Innenminister Ralf Jäger (SPD) erklärte erst vor dem vergangenen Spieltag auf Anfrage der Piraten-Fraktion, dass derzeit 4720 gewalttätige Fußball-Anhänger aus NRW in der Datei "Gewalttäter Sport" beim Bundeskriminalamt (BKA) eingetragen sind.*

Besonders im Fokus der Ermittler stehen rund 150 Intensivtäter, die als "höchst gefährlich" eingestuft werden. Die nordrhein-westfälischen Sicherheitsbehörden bündeln ihre Ermittlungen in der Hooligan- und Ultraszene in 16 Schwerpunktbehörden. Das Landesamt für Zentrale polizeiliche Dienste in Duisburg, kurz ZIS genannt, koordiniert die Einsätze.

Das Gladbacher Fanprojekt äußerte sich zu dem Vorfall in einer Stellungnahme.

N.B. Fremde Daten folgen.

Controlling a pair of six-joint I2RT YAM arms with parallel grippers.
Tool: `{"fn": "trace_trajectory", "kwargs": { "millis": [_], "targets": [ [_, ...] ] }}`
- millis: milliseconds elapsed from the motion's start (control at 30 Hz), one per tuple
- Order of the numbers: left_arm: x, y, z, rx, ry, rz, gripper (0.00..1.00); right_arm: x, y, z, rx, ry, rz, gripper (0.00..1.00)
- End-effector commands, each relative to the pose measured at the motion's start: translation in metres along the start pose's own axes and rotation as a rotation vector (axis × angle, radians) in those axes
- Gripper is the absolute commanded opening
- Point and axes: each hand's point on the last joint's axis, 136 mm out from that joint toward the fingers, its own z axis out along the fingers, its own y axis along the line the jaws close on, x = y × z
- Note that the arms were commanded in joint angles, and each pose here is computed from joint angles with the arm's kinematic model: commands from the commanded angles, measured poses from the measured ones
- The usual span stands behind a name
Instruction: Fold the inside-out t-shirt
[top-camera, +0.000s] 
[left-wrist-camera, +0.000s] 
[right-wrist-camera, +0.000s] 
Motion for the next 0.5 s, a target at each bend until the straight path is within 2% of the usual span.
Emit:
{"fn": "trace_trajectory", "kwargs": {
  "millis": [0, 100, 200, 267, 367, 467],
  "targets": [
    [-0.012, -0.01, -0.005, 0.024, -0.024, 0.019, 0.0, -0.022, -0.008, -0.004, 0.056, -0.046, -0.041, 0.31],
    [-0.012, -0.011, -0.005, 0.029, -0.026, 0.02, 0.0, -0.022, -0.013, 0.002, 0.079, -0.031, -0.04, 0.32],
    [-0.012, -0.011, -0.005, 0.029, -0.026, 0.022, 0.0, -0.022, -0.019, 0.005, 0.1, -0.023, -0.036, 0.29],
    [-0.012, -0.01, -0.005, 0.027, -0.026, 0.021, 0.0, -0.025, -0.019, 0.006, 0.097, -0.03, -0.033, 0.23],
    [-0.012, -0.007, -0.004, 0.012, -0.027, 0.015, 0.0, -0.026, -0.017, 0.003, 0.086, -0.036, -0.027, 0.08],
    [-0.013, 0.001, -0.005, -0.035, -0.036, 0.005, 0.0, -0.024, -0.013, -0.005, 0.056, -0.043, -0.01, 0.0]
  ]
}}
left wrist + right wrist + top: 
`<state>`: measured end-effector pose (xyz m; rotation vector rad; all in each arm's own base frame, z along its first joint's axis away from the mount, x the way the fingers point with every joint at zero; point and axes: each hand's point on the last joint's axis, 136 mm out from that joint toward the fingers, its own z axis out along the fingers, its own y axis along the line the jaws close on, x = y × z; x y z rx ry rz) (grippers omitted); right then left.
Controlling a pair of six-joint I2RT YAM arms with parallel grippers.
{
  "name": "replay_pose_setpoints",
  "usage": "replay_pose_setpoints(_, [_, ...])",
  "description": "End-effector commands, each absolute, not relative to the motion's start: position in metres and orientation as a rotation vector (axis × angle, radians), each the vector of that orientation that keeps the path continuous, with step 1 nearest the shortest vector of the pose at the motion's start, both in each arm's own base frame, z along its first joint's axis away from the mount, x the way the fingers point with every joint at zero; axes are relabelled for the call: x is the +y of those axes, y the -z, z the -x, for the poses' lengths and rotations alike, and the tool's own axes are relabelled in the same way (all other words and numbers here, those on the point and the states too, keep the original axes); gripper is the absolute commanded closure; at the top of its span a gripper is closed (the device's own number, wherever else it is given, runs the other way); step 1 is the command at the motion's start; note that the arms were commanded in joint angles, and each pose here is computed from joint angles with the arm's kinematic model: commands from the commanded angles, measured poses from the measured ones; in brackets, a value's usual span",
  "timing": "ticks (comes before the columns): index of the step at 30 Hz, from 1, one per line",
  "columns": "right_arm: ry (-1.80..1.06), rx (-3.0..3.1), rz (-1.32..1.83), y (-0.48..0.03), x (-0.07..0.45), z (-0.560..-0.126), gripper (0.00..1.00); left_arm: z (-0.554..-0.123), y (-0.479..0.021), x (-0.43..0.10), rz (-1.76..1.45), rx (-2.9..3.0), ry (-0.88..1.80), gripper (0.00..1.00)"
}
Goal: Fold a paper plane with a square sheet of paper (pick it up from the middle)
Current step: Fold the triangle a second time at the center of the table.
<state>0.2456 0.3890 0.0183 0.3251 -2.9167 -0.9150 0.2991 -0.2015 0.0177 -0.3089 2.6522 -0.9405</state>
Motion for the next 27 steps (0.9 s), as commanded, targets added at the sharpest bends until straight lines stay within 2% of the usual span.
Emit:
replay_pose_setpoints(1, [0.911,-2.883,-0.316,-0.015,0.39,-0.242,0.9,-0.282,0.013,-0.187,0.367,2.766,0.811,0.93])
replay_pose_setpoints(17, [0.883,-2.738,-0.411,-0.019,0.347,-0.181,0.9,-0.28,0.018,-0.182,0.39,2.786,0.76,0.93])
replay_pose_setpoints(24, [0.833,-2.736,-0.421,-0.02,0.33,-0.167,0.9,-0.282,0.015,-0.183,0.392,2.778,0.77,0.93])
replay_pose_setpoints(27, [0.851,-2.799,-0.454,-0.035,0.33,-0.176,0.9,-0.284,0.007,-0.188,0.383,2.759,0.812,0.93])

Darin heißt es unter anderem: "Das macht uns sehr betroffen, insbesondere, da der Tatverdächtige ein gewähltes Mitglied unseres Vorstandes ist."

*Anmerkung der Redaktion: In der ursprünglichen Version des Artikels war auf Grundlage der Anfrage im Landtag die Rede davon, dass es von 2014 bis Mitte November 2015 insgesamt 4720 neue Eintragungen aus NRW in die Datei "Gewalttäter Sport" gegeben habe. Dabei handelt es sich um einen Irrtum, weshalb von einer "dicker werdenden Gewaltakte" in diesem Fall nicht die Rede sein kann. Wir bitten, diesen Fehler zu entschuldigen.